Summary
Currently, the tracing context is not propagated across the production job queue (MediaWiki -> eventgate -> Kafka -> changeprop -> MediaWiki).
We should add proper tracing instrumentation to eventgate and changeprop.
Background
- Although MediaWiki now has basic tracing instrumentation, we lose the tracing context for jobs at the eventgate -> kafka boundary.
- This causes the actual job executions to be assigned a new trace (if they get sampled at all), instead of being ordered under the original trace that triggered the operation.
- Instrumenting eventgate and changeprop and preserving the tracing context across the entire production job queue would significantly improve visibility into this system.
Technical notes
- Both changeprop and eventgate can be trivially wired up to the official OTEL Node SDK. Prior art also exists in wikifunctions.

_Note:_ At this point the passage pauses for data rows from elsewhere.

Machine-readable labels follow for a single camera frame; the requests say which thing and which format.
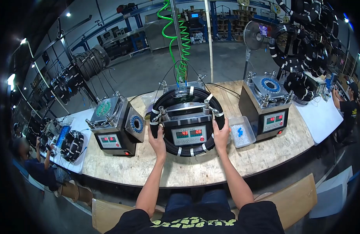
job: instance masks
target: green coiled air hose
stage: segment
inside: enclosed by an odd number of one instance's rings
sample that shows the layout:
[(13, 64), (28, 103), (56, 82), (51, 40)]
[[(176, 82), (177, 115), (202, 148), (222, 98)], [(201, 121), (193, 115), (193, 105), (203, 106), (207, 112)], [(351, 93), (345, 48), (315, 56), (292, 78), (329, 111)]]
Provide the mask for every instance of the green coiled air hose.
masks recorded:
[[(157, 16), (159, 18), (161, 18), (161, 19), (169, 20), (169, 23), (166, 26), (164, 26), (164, 28), (162, 29), (162, 35), (165, 38), (171, 39), (171, 42), (169, 43), (169, 53), (171, 54), (171, 58), (172, 58), (173, 63), (176, 63), (176, 60), (175, 60), (174, 55), (172, 53), (172, 48), (171, 47), (172, 47), (172, 43), (177, 39), (177, 36), (169, 36), (169, 35), (166, 35), (164, 33), (164, 31), (173, 23), (174, 20), (173, 20), (173, 18), (169, 18), (169, 17), (165, 17), (165, 16), (160, 15), (160, 12), (164, 11), (165, 9), (170, 11), (168, 9), (168, 5), (170, 5), (169, 0), (165, 0), (163, 4), (164, 4), (164, 6), (158, 11)], [(183, 21), (183, 20), (179, 21), (179, 28), (181, 30), (180, 34), (182, 34), (181, 41), (182, 41), (182, 46), (183, 46), (182, 54), (180, 56), (181, 56), (181, 58), (183, 60), (189, 61), (189, 59), (186, 58), (186, 56), (190, 55), (188, 50), (191, 48), (190, 45), (189, 45), (191, 40), (189, 39), (189, 33), (186, 32), (187, 27), (183, 26), (184, 23), (185, 23), (185, 21)], [(178, 82), (178, 83), (185, 82), (186, 73), (187, 73), (187, 64), (184, 61), (180, 61), (179, 67), (175, 64), (175, 69), (176, 69), (176, 72), (177, 72), (176, 82)]]

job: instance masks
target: ceiling light
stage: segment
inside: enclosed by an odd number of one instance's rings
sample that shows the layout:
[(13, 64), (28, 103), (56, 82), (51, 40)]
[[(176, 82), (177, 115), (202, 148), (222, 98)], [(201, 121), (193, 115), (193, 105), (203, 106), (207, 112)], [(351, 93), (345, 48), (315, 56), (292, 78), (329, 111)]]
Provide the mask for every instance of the ceiling light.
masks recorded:
[(12, 74), (12, 75), (7, 79), (8, 85), (11, 86), (11, 91), (14, 89), (14, 78), (15, 78), (15, 74)]

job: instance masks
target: wooden workbench
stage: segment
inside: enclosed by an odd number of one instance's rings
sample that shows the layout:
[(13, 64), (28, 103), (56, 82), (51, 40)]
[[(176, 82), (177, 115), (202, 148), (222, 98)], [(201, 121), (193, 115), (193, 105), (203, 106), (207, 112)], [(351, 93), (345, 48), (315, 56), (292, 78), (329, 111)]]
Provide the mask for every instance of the wooden workbench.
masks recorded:
[[(242, 81), (218, 83), (241, 92)], [(227, 118), (241, 116), (238, 97), (226, 90), (207, 85), (220, 102)], [(144, 115), (145, 106), (137, 97), (131, 102), (138, 113)], [(292, 159), (314, 145), (310, 132), (294, 105), (289, 108), (288, 124), (283, 133), (263, 142), (236, 149), (233, 141), (227, 146), (232, 164), (241, 176), (248, 176), (275, 167)], [(147, 129), (145, 140), (136, 146), (136, 156), (118, 157), (100, 150), (91, 137), (83, 166), (83, 174), (132, 186), (143, 186), (153, 169), (156, 156), (149, 144)], [(215, 149), (196, 157), (178, 157), (167, 154), (160, 187), (200, 186), (226, 181)]]

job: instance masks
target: control panel
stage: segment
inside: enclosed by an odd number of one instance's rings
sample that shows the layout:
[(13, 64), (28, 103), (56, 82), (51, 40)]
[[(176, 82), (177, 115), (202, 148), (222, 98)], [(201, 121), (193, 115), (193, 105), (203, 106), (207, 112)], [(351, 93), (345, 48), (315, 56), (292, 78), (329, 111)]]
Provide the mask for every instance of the control panel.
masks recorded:
[(207, 141), (205, 125), (171, 131), (174, 145), (201, 144)]
[(121, 148), (116, 134), (98, 135), (99, 142), (105, 149)]
[(263, 130), (262, 132), (271, 131), (272, 129), (281, 128), (285, 120), (285, 111), (275, 113), (271, 115), (265, 115), (263, 118)]

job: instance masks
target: blue tray
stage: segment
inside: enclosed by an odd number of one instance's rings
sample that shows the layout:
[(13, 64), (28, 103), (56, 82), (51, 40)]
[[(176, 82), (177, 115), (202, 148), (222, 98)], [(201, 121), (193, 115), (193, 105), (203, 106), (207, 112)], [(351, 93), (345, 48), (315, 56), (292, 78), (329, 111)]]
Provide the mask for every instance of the blue tray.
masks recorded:
[(64, 125), (62, 127), (61, 133), (59, 135), (58, 141), (56, 142), (56, 146), (62, 146), (62, 142), (65, 138), (65, 135), (67, 135), (67, 133), (69, 133), (71, 130), (71, 127), (69, 125)]

- We can inject the trace context into Kafka message headers in eventgate and read them in changeprop. Since most events outside of jobs won't need this, we can make it contingent on a stream configuration flag. For this to work, we first need to roll out a new node-rdkafka-factory version that supports message headers.
- changeprop currently extensively uses legacy pre-ES6 bluebird promises, which are incompatible with the mechanism the OTEL SDK uses to juggle contexts across async operations. Since the service is now using a modern (v20) node version, we can take this opportunity to migrate relevant code paths to async functions and native Promises instead.